Saved data entries
- Opening Delimiter -

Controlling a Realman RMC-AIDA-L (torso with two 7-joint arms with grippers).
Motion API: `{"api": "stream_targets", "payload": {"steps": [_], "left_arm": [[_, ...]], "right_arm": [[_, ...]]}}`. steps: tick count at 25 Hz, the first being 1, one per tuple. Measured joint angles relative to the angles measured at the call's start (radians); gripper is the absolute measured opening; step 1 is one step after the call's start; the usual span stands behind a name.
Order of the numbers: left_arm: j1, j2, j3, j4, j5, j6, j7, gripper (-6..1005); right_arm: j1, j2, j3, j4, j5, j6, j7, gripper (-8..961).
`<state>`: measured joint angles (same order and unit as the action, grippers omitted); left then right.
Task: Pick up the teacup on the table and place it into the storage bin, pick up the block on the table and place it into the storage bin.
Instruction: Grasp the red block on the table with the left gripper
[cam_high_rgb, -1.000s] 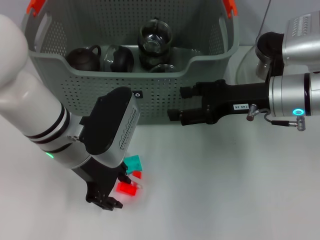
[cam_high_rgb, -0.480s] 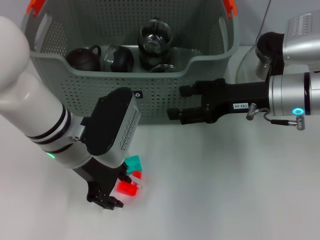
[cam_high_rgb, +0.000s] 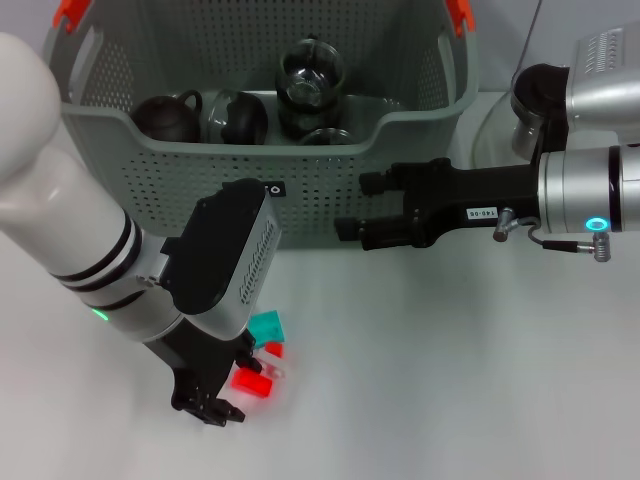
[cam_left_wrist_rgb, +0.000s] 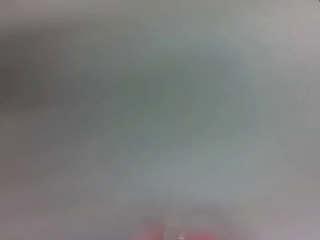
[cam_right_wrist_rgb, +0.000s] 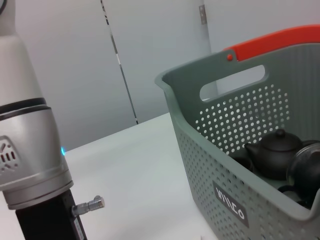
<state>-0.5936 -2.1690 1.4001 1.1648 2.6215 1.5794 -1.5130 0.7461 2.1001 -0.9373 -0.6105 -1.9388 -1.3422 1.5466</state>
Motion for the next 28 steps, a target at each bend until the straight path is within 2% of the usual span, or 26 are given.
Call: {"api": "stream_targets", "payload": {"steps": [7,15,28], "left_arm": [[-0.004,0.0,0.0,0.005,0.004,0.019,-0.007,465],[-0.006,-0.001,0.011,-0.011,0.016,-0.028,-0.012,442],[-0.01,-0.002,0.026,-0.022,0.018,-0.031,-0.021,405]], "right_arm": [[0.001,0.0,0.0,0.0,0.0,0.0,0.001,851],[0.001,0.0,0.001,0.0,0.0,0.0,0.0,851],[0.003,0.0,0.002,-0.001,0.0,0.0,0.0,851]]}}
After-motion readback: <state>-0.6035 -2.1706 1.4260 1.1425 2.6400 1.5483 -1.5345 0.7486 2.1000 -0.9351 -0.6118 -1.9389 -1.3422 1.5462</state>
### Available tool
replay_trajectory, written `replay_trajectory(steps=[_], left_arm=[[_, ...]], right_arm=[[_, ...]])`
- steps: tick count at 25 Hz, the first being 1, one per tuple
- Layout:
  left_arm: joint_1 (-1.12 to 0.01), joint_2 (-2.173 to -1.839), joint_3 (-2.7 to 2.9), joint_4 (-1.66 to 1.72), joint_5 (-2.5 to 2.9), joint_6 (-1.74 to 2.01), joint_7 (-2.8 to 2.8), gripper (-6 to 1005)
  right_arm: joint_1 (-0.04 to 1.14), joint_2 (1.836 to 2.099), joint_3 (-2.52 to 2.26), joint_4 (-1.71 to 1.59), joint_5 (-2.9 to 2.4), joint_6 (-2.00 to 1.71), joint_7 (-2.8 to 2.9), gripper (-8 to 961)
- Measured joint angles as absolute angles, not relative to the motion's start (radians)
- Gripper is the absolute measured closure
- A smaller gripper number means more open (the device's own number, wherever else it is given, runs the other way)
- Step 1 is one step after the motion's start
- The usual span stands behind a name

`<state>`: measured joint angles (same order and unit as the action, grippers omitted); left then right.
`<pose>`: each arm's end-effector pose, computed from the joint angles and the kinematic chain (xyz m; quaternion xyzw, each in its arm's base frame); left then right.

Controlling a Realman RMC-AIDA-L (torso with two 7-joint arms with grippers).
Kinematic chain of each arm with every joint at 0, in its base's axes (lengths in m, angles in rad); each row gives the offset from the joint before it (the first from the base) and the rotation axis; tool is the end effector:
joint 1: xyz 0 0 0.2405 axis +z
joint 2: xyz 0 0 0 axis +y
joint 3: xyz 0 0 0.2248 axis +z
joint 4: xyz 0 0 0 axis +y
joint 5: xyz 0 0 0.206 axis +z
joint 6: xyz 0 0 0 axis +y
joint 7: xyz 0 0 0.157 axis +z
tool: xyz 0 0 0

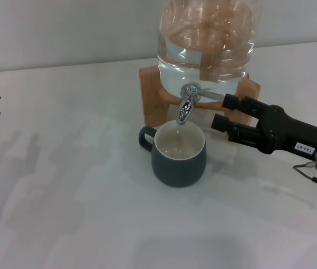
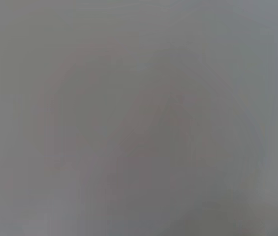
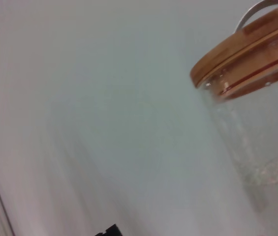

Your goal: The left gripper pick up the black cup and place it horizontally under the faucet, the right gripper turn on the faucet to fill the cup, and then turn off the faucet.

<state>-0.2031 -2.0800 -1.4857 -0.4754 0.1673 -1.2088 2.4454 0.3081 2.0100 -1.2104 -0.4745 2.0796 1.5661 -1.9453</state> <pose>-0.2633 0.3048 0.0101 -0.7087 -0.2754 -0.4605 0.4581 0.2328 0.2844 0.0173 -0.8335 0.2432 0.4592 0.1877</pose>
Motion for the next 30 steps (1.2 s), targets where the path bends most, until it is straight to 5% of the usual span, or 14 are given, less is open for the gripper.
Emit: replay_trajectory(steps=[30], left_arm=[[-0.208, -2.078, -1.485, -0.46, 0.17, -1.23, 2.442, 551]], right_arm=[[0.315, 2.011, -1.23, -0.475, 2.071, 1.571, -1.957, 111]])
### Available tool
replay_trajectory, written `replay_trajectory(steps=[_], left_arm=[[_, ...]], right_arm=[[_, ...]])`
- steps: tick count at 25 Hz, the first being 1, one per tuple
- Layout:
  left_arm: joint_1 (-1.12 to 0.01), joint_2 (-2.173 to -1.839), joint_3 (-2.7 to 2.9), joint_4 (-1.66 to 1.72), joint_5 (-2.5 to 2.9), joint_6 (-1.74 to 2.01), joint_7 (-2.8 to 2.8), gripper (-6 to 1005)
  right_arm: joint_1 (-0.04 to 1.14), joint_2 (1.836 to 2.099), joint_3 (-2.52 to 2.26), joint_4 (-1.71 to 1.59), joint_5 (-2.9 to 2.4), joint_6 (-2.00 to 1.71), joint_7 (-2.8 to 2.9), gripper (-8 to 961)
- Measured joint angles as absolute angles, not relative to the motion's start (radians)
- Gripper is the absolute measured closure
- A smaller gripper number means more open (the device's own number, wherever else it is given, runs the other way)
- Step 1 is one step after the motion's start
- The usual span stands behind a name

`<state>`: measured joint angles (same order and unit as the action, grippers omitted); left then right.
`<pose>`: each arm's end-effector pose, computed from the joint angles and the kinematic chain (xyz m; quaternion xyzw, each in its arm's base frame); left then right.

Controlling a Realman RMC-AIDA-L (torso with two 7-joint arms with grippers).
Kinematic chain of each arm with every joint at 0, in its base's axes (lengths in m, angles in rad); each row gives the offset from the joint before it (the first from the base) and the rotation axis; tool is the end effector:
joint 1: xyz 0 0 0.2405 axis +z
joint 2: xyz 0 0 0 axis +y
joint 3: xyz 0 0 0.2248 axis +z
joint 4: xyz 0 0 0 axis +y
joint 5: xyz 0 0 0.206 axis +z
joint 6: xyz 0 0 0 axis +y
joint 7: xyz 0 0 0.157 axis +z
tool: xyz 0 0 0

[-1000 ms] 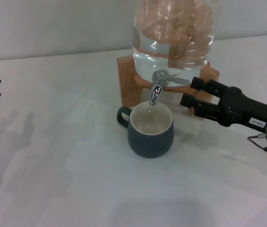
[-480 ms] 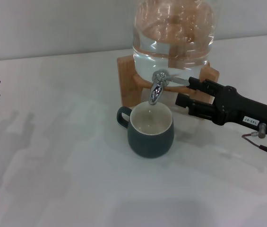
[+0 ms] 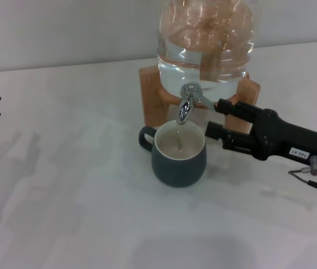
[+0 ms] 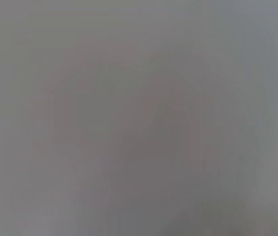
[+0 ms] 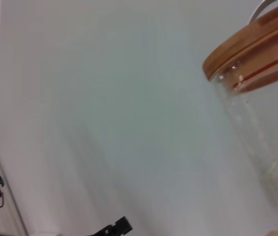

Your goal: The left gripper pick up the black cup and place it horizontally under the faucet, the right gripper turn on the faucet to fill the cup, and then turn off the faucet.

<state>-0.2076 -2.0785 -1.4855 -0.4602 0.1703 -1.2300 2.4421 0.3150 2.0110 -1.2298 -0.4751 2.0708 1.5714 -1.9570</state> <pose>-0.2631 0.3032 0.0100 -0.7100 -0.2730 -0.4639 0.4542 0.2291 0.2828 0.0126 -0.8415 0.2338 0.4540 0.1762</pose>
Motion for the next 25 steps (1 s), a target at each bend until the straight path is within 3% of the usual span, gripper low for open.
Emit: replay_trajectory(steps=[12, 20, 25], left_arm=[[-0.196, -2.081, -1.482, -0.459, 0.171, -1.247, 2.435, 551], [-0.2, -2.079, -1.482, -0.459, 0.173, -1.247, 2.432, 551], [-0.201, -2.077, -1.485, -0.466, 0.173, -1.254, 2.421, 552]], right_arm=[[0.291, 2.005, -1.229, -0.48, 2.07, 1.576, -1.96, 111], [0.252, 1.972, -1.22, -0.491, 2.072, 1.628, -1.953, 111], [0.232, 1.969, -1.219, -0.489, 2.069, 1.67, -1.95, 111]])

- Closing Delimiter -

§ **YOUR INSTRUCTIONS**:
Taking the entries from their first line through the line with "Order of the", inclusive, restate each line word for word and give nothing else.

§ **TASK OUTPUT**:
Controlling a Realman RMC-AIDA-L (torso with two 7-joint arms with grippers).
Motion API: `{"api": "stream_targets", "payload": {"steps": [_], "left_arm": [[_, ...]], "right_arm": [[_, ...]]}}`. steps: tick count at 25 Hz, the first being 1, one per tuple. Measured joint angles relative to the angles measured at the call's start (radians); gripper is the absolute measured opening; step 1 is one step after the call's start; the usual span stands behind a name.
Order of the numbers: left_arm: j1, j2, j3, j4, j5, j6, j7, gripper (-6..1005); right_arm: j1, j2, j3, j4, j5, j6, j7, gripper (-8..961).

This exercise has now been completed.